Design And Implementation Of β, X, γ-rays Electronic Personal Dosimeter

β-rays’ effects to human has gain more widely attention in personal ionizing radiation dosimetry, beyond monitoring dose of X-rays and γ-rays.Among the related devices, active personal dosimeters, also known as electronic personal dosimeters, are becoming popular, with their immediate display and feedback, compared with traditional passive personal dosimeters like thermo-luminescent ones.But some current electronic personal dosimeters have poor response ability to betaand clinical X-rays, especially the pseudo-low display value in pulsed X-rays fields common in clinic. This is mainly rely on the response time and energy response performance of device, which are the main focuses of this thesis.For detectors satisfied the portable requirements, compact novel photo-electric device, i.e. silicon photo-multiplier, was selected, coupling to an proper inorganic scintillator, to compose scintillation detector. When compared with the commonly-used gas detectors and silicon semiconductor detectors, scintillation detectors possess advantages of high detection efficiency and higher signal-to-noise ratio simultaneously.

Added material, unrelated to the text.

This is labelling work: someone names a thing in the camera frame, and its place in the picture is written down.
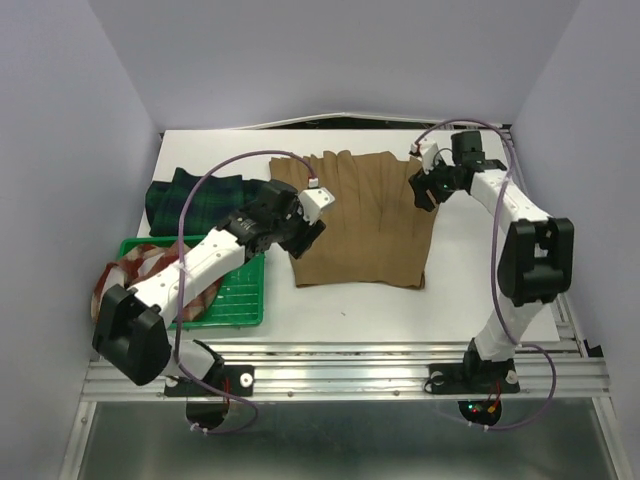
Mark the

Moreover, the introduction of the silicon photo-multiplier broke the limitation of traditional scintillation detector in portable applications, cause by the large size and fragileness of vacuum photo-multiplier tube in it.For the detector’s over-response phenomenon to low-energy photons, covering the detector with compensation materials can’t be implemented, because of the high restriction of material thickness from beta-rays detection. In my solution, the whole energy range was divided into three sections, based on the pulse signal magnitude differences, each with an individual coefficient.The response time depends on data smoothing algorithm. For simultaneous obtain both stable display values and fast response time, rather than simple compromise between the contradictory requirements, an algorithm with auto-switched parameters was designed and implemented in the portable embedded system.Finally, a prototype of the electronic personal dosimeter was implemented, which can detect beta-, X-, gamma-rays simultaneously, with compensated energy response that compliant with the related regulations, as well as fast response time in pulsed radiation fields.